Restaurant Kolumbia (1801 K St. NW; 202-331-5551) offered the second-best sweetbreads of the year, served over baby spinach, grapes, pine nuts and capers. But it sent out the best foie gras torchon of '05, glistening with a veil of veal glace and glittering with sea salt, and a veal cheek braised to such tenderness that it shivered away from the fork.

The frog's legs at the relocated Vienna favorite Bistro 123 (Tysons Corner Center lower level, Route 123, Tysons Corner; 703-288-1369) were good, but the ethereal onion ravioli that accompanied them were fabulous.

At Vermilion (1120 King St., Alexandria; 703-684-9669), the scallop ceviche, a beautifully plated circle of scallops just barely stiffened by a bath of coconut milk, chilies, lime and a bracing note of grapefruit, set off by sweet golden beets, made up for years' worth of salt-toughened versions elsewhere.

The tempura tuna roll appetizer at Bistro Asiatique (4936 Fairmont Ave., Bethesda; 301-718-3400) was one of the best things on the menu: a full portion of nori-wrapped tuna, lightly battered and just seared and served with yellow miso-mustard dressing.

At $18.95, the combo platter for two at Mitsitam Natural Foods Cafe (Fourth Street and Independence Avenue in the National Museum of the American Indian; 202-633-1000) was not only a bargain but a new standard in cafeteria fare: cedar-planked salmon, wild rice or fennel salads, skillet-roasted root vegetables and more.

Much of the menu at Aquarelle (2650 Virginia Ave. NW in the Watergate Hotel; 202-298-4455) is tired, but one night's special of twinned lobster constructions, one curled on a bed of parsnip puree and "peppered" with radish sprouts, the other resting on a painstaking toss of sundered and buttered Brussels sprout leaves and fine portobello dice, was absolutely superb.

A skillet-roasted trout as perfect as the one at the Irish Inn at Glen Echo (MacArthur Boulevard at Tulane Avenue, Glen Echo; 301-229-6600) should turn even non-Irish chefs green with envy, while the shortness of the pastry under the goat cheese and caramelized onion tart should make pastry chefs pale.

It's off to an inexplicably slow start, in a town where too many restaurants boast of the crab cakes but shouldn't, but Juniper (2401 M St.

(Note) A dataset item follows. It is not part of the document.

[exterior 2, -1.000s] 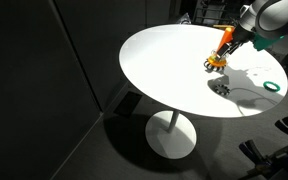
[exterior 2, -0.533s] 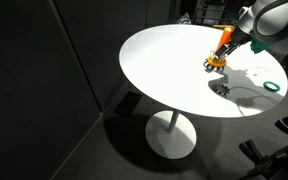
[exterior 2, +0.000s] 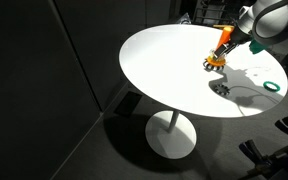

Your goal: Remove the clear ring from the orange rod and put it on the table

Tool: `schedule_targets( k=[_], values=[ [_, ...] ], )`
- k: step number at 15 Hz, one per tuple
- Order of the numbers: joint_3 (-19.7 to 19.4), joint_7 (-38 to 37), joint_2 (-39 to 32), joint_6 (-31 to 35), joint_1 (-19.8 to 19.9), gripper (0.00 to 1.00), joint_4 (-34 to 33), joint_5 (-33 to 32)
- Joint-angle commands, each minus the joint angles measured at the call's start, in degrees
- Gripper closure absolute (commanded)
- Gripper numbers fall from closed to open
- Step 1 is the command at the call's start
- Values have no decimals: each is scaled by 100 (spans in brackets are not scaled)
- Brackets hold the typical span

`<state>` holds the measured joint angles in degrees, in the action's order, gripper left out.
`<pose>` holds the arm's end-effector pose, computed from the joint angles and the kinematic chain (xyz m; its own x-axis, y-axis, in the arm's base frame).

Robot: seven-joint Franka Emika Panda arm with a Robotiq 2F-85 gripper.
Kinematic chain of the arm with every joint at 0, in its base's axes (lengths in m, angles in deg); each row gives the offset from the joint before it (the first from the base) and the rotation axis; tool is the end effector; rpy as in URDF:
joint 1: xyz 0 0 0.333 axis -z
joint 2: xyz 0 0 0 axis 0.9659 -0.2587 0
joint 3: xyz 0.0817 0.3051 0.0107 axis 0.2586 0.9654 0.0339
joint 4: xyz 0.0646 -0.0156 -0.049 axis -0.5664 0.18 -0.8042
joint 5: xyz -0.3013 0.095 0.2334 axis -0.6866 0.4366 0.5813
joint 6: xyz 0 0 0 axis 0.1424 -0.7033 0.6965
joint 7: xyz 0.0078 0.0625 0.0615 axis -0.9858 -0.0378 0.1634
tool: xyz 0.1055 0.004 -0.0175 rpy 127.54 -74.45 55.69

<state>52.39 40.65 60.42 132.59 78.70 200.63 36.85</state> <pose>0.5820 -0.0456 0.1970 0.9354 0.1203 0.3325 0.0987 -0.9918 0.0811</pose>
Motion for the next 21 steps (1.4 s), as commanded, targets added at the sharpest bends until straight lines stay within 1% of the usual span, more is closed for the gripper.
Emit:
schedule_targets(
  k=[1,6,11,17,21],
  values=[
    [-27,-33,14,138,16,33,-11,-77],
    [-5,-48,161,149,33,33,52,-51],
    [-70,-107,502,78,-13,33,129,-53],
    [-152,-178,1113,-23,-47,33,245,-46],
    [-71,-151,1547,-108,-26,33,383,-3]
  ],
)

NW in the Fairmont Hotel; 202-457-5020) can be justifiably proud.

Just as the holiday season was holding heavy food over our heads, the subtly sensual duel of white miso and unctuous black cod, and the unabashedly rich but modestly portioned braised pork belly "confit" at Chez Mama-San (1039 33rd St. NW; 202-333-3888) arrived to rescue us from temptation (and indulge us, too).

And there were a few mini-hits: the fried okra (appropriately) at Okra's Louisiana Bistro (9110 Center St., Manassas; 703-330-2729); the maramar , a slightly sweet puree of roasted red peppers, walnuts and pomegranate juice at Pasha Cafe (3911 N. Lee Hwy., Arlington; 703-528-1111); the prime marinated steak salad at Chloe (2473 18th St. NW upstairs; 202-265-6592); and fried catfish at the French Quarter Cafe (19847 Century Blvd. in Germantown Town Center; 301-515-7693).